Abstract:
Language plays a crucial role in shaping social relations, especially in
hierarchical environments like prisons. The film ‘The Shawshank Redemption’
depicts interactions reflecting masculine speech styles and the function of speech
in constructing social positions and identities. This study aims to determine the
types of masculine speech styles and speech functions used by the main characters.
The study employed a descriptive qualitative method through sociopragmatic
analysis, utilizing Wood’s (2008) theory of masculine speech styles and Holmes’

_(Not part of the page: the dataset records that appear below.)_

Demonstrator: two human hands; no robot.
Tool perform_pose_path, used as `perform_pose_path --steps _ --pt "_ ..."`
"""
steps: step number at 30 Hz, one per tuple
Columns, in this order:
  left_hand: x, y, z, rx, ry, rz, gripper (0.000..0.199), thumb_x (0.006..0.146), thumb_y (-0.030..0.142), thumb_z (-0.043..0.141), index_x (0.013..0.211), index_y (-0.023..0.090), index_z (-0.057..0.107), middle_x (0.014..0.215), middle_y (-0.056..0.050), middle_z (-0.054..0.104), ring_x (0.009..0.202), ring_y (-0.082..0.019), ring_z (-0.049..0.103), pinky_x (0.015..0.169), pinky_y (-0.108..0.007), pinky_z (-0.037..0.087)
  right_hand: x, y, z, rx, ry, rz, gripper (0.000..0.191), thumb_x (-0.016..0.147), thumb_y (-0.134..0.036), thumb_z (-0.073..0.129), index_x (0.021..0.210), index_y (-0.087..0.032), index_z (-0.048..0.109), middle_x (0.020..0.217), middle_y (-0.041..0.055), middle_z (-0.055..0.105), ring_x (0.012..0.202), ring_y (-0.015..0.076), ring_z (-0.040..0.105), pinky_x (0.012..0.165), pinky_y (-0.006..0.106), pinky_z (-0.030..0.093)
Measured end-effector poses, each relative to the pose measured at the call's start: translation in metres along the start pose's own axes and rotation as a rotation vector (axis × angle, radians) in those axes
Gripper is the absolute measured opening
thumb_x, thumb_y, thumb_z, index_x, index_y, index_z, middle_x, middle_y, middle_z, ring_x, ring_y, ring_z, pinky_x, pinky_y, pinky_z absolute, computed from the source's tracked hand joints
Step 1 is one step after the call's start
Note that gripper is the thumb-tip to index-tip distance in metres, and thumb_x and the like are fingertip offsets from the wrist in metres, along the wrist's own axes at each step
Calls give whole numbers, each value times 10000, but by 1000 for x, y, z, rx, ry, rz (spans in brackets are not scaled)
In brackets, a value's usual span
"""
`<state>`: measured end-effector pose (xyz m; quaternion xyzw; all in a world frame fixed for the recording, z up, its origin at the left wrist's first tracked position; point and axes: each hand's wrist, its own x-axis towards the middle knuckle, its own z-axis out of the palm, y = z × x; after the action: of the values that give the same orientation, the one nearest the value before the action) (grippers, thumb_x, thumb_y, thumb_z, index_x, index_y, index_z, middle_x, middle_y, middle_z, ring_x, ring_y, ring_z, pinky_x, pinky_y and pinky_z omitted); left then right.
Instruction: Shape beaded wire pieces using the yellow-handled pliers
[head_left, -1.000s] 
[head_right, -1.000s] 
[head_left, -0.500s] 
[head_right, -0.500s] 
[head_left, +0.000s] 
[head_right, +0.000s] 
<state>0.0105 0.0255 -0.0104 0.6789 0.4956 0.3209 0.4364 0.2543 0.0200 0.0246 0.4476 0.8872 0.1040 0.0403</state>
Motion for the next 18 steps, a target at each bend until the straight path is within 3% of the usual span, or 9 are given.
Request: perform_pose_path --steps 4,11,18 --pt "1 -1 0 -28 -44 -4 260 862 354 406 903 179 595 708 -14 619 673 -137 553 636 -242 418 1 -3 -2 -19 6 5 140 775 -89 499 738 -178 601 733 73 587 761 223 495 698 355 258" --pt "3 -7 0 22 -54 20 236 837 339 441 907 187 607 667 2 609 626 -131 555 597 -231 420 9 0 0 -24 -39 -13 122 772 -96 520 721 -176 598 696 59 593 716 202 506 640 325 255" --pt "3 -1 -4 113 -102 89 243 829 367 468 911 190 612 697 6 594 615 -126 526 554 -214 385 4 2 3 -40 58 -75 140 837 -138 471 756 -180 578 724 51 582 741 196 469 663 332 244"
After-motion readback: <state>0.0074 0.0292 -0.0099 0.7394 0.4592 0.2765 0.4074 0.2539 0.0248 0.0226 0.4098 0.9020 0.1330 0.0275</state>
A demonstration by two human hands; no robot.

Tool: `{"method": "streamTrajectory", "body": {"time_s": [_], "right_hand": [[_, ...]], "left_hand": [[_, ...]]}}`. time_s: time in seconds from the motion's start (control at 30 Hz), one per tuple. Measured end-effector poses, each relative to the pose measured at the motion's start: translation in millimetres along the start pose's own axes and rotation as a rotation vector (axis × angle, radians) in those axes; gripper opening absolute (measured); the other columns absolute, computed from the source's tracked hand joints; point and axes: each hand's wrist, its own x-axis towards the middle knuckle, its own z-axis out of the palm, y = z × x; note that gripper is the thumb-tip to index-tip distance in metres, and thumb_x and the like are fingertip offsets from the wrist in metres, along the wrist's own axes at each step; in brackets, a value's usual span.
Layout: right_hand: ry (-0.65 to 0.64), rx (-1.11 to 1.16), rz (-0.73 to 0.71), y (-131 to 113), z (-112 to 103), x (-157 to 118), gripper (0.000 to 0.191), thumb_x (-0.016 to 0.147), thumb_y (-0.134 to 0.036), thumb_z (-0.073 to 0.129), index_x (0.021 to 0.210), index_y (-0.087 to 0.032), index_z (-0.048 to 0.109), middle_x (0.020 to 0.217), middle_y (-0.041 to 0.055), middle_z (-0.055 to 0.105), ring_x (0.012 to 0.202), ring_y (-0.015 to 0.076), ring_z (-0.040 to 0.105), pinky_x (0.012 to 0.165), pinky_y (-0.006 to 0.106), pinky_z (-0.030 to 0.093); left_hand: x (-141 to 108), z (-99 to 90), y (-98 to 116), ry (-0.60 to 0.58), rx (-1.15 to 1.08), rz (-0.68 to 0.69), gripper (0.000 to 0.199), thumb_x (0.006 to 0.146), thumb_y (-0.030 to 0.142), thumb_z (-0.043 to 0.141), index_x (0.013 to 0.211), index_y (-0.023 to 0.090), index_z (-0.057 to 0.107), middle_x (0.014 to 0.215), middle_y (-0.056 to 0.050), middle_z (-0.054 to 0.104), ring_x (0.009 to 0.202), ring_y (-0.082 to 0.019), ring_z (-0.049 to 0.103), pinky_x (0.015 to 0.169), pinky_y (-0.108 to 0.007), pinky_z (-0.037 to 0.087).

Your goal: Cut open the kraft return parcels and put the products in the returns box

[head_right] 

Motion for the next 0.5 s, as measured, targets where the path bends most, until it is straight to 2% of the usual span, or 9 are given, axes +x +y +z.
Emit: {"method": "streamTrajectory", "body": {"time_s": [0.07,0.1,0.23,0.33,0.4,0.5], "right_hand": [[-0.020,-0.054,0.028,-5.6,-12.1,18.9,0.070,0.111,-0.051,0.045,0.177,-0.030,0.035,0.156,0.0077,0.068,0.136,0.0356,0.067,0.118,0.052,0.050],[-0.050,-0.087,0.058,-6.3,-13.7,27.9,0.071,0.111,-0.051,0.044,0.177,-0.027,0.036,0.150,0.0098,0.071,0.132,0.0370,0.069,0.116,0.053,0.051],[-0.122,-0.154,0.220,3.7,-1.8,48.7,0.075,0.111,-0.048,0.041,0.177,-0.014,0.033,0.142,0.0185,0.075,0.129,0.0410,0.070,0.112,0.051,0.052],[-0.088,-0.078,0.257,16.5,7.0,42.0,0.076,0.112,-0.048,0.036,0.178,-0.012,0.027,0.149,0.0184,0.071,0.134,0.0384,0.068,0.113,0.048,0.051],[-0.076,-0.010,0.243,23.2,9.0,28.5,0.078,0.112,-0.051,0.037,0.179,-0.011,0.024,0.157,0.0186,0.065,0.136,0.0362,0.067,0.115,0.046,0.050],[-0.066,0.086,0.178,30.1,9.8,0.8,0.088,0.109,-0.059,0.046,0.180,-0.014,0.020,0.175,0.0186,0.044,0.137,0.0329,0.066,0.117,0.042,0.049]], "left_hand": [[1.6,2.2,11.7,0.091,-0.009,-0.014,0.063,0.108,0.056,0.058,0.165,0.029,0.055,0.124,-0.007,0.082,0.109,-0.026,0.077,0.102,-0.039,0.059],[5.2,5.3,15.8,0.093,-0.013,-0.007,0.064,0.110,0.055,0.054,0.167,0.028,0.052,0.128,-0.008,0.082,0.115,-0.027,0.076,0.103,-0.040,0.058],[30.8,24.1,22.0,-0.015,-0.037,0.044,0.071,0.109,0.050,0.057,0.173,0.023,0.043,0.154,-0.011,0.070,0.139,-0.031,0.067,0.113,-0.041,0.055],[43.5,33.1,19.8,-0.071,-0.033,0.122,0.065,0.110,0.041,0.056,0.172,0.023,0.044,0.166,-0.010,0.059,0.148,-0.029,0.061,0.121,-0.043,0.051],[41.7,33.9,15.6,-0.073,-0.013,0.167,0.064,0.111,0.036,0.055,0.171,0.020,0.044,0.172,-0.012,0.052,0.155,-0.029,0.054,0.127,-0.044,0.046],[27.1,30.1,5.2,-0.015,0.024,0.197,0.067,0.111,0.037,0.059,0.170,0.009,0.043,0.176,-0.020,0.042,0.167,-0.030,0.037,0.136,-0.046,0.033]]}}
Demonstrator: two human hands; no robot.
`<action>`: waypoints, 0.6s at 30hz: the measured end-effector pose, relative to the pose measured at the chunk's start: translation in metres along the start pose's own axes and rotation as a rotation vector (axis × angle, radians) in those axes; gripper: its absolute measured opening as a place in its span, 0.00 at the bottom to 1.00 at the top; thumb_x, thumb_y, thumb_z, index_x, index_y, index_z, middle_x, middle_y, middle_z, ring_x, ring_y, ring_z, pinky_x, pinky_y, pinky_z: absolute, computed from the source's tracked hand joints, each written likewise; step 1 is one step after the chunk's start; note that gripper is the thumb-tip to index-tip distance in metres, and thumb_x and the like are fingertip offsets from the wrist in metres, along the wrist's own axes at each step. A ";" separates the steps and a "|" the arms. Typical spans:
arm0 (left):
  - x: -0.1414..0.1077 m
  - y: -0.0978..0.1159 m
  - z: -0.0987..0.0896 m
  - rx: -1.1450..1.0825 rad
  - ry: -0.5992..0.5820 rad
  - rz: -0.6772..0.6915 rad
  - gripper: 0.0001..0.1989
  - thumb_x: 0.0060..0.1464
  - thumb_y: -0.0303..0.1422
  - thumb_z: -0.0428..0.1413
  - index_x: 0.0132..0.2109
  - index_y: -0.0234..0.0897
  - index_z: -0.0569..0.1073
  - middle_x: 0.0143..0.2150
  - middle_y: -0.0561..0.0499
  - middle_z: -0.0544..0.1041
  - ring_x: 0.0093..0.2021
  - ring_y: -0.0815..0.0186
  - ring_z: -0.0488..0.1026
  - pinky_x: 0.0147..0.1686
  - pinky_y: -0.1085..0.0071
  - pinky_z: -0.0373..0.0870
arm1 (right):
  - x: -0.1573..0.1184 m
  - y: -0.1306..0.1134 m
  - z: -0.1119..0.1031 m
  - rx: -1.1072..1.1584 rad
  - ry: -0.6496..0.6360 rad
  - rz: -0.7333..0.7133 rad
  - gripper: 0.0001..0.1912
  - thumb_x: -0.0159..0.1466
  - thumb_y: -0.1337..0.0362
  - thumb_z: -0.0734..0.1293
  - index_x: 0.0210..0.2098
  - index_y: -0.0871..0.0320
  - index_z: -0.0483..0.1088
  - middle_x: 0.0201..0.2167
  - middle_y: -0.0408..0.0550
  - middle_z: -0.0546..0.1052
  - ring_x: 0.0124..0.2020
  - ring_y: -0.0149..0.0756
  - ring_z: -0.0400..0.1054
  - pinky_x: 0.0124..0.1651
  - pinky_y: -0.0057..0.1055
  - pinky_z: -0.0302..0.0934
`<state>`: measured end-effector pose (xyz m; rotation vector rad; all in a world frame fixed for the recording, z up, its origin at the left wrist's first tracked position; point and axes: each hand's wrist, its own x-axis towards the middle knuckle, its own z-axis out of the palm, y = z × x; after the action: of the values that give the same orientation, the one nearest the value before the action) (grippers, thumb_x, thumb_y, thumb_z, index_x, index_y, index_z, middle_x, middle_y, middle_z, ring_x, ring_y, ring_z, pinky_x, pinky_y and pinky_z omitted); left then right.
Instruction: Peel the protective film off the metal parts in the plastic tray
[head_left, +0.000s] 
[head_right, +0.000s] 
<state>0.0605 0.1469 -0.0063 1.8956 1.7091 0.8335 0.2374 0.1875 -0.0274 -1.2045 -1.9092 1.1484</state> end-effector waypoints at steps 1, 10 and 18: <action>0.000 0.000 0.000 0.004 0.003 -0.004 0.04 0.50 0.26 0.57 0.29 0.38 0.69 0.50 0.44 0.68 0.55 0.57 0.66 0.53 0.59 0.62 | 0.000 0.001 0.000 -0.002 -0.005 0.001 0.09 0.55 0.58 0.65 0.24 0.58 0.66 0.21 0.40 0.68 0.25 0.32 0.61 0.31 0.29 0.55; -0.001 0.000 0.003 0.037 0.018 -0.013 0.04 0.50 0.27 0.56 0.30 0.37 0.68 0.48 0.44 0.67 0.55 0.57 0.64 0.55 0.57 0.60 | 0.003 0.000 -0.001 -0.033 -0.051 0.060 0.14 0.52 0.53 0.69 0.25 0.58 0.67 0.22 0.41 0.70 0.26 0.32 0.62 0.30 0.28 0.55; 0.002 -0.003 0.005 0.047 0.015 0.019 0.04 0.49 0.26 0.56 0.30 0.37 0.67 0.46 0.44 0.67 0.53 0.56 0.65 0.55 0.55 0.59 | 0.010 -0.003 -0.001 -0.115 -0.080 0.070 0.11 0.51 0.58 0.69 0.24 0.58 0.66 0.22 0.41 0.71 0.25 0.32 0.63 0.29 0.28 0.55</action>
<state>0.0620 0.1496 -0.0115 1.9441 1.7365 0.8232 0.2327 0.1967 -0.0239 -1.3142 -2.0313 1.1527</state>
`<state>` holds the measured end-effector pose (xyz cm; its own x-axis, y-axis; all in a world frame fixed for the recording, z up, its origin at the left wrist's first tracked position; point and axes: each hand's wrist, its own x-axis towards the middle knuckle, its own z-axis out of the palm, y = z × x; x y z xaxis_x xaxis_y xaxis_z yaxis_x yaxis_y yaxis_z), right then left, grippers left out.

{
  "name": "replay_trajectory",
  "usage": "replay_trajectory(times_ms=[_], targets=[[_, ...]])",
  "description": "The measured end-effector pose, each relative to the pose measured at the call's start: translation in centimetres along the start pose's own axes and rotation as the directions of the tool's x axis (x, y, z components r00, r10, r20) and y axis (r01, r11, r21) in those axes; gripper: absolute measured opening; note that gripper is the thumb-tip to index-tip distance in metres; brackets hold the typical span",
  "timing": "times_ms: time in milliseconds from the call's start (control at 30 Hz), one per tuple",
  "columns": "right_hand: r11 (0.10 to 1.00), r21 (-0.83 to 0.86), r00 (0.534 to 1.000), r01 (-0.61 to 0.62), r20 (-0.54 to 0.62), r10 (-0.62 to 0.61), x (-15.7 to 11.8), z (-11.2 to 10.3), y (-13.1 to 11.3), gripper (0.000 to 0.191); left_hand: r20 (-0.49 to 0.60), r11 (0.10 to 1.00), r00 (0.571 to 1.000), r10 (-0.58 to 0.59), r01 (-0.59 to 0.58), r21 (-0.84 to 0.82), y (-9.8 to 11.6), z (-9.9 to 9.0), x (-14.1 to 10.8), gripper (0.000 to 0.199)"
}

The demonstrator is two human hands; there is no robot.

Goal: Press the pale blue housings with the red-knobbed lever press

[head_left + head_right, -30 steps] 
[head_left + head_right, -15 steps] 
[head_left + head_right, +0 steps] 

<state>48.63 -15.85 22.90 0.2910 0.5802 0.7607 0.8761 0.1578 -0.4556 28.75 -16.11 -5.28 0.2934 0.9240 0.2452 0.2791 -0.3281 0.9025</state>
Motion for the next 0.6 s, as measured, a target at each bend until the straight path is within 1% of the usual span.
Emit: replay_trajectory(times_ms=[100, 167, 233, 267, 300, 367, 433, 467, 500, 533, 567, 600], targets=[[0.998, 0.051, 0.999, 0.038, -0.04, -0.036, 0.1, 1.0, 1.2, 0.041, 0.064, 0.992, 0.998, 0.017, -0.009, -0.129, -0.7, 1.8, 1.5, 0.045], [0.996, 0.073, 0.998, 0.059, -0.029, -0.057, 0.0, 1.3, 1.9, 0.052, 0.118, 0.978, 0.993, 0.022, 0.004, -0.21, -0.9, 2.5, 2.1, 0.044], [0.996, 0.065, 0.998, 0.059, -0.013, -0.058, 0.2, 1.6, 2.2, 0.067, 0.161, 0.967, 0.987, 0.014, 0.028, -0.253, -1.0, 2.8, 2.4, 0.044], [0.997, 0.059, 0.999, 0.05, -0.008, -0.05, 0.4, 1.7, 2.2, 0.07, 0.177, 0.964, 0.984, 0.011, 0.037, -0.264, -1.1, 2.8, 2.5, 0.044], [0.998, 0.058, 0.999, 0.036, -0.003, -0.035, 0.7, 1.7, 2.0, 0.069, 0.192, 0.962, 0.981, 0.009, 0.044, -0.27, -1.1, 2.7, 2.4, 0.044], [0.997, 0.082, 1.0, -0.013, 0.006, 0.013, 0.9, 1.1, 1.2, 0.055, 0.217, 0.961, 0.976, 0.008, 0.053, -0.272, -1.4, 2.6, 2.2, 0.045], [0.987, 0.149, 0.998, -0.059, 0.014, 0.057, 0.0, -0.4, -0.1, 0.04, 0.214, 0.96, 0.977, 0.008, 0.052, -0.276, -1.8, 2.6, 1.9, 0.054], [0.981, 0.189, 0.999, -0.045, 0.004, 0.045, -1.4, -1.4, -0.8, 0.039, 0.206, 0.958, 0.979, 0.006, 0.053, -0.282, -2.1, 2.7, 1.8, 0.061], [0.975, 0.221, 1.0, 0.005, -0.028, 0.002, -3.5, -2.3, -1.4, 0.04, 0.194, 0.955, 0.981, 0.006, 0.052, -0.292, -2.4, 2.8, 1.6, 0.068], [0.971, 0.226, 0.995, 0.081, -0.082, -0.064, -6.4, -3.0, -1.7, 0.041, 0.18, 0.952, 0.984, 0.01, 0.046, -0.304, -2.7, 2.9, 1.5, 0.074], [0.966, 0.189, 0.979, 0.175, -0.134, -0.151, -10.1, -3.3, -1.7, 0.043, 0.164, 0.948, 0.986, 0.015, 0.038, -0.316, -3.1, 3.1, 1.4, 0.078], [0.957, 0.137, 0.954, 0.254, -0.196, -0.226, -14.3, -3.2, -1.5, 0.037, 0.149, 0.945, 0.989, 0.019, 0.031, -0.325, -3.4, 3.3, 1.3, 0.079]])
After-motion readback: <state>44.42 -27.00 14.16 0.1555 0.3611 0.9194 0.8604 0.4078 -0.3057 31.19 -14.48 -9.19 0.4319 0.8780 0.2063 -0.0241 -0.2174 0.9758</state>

(2013) speech function theory. The data consisted of 453 excerpts of dialogue and
narratives from the main characters. The analysis revealed that all six of Wood's
masculine speech styles—established status and control, instrumentality,
conversational command, directness and assertiveness, abstractness, and less
emotional responsiveness—emerge. The six speech functions identified were
expressive, directive, referential, metalinguistic, poetic, and phatic. The highest
percentage of speech style occurrence was directness and assertiveness (24.15%
with 121 occurrences), and the smallest percentage of speech style occurrence was
establishing status and control (3.79% with 19 occurrences). Furthermore, the
highest percentage of speech function occurrence was directive (34.44% with 135
occurrences), and the smallest percentage of speech function occurrence was poetic
(2.55% with 10 occurrences). This study concludes that the speech styles and
functions in ‘The Shawshank Redemption’ reflect the complex social dynamics of
prison, where language is a means of communication, a representation of power
relations, survival strategies, and the construction of masculinity within the prison
culture.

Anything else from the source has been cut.